> [Activity] Read through the listing and copy every line that contains the word "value".

• • •

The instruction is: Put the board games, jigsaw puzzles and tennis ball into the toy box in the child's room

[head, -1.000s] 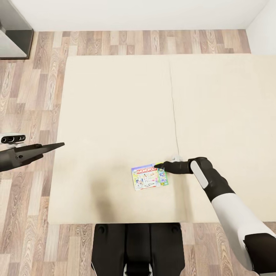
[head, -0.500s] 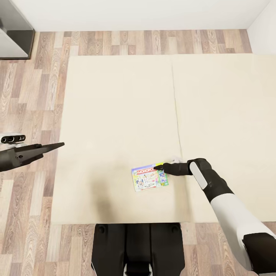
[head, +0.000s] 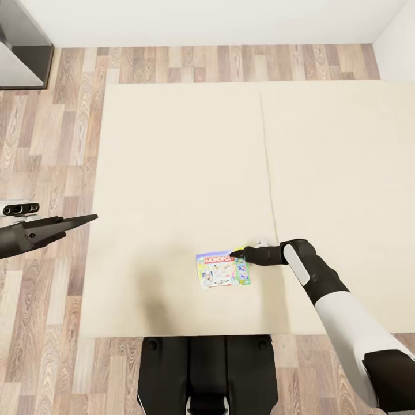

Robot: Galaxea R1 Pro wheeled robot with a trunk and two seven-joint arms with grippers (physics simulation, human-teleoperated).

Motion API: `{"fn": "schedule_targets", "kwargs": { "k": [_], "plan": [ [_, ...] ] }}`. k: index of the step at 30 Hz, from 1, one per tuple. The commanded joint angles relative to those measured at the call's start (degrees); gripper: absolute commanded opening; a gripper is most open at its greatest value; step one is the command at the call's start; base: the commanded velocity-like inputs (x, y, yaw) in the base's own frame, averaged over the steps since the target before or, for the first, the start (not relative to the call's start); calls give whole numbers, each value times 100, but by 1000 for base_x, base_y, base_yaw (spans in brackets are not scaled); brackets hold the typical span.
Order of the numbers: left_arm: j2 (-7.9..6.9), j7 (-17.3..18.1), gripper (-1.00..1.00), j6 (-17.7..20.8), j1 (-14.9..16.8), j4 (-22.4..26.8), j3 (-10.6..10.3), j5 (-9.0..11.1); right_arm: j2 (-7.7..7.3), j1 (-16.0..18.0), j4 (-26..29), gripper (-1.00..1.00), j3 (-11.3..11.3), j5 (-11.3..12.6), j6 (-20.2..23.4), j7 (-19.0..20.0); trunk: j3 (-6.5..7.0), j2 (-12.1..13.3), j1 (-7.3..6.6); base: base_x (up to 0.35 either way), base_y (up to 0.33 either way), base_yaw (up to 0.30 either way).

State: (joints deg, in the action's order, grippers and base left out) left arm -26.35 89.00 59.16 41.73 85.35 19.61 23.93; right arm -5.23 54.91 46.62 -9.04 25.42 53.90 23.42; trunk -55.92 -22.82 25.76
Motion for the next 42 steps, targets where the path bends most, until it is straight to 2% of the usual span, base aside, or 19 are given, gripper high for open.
{"fn": "schedule_targets", "kwargs": {
  "k": [1,7,15,34,42],
  "plan": [
    [-1,23,100,60,2,-1,-1,-2,-4,10,4,100,-10,-37,18,40,-6,-10,2,0,120,0],
    [-20,25,100,57,2,-1,-6,-2,3,41,-9,100,-25,-46,16,40,-6,-10,2,0,87,0],
    [-61,28,100,52,2,-1,-7,-2,-27,58,-54,100,-223,-80,24,40,-6,-10,2,0,178,0],
    [-68,25,100,46,2,-2,-15,-4,-21,58,-56,100,-239,-82,24,40,-6,-10,2,0,259,0],
    [-70,27,100,43,2,-8,-13,-4,-23,60,-56,100,-239,-81,27,44,-6,-10,2,0,122,0]
  ]
}}
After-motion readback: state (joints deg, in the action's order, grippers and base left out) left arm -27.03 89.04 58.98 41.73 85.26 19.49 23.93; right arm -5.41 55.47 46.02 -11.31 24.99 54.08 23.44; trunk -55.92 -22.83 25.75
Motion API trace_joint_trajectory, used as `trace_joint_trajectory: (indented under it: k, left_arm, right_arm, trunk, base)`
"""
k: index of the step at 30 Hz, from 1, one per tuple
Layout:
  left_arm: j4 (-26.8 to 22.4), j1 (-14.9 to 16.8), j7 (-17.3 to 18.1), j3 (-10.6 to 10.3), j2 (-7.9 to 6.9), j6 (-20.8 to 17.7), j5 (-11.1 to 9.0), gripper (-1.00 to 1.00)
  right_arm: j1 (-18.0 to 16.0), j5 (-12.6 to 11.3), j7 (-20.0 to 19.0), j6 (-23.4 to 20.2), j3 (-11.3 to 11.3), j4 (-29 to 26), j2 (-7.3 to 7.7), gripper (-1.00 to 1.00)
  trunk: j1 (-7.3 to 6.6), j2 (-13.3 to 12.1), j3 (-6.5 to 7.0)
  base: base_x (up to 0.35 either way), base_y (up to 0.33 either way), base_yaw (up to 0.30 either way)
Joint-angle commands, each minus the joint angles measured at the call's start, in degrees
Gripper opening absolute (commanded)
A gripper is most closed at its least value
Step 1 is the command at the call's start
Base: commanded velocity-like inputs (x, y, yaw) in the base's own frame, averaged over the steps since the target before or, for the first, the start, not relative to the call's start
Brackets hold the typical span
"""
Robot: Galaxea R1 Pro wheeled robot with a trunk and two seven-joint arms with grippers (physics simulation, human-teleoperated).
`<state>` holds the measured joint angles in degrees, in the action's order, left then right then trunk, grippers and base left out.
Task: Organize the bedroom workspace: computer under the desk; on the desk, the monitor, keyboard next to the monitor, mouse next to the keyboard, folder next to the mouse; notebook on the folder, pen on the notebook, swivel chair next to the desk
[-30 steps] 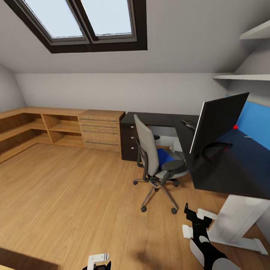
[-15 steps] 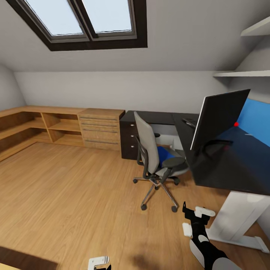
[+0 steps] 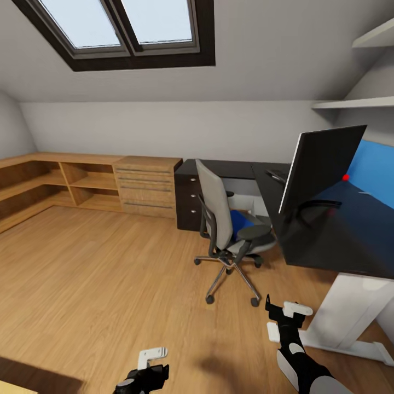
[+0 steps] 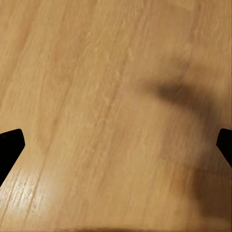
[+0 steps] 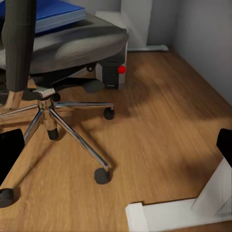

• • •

> [Exercise answer]
Motion API: `{"fn": "schedule_targets", "kwargs": { "k": [_], "plan": [ [_, ...] ] }}`. k: index of the step at 30 Hz, from 1, one per tuple. The commanded joint angles relative to those measured at the call's start (degrees); gripper: absolute commanded opening; a gripper is most open at its greatest value; step one is the command at the call's start; base: the commanded velocity-like inputs (x, y, yaw) in the base's own frame, averaged over the steps since the target before or, for the first, the start (not relative to the call's start); calls give whole numbers, each value times 100, but by 1000 for base_x, base_y, base_yaw (spans in brackets are not scaled); brackets hold the typical span.
A gripper is most closed at its least value

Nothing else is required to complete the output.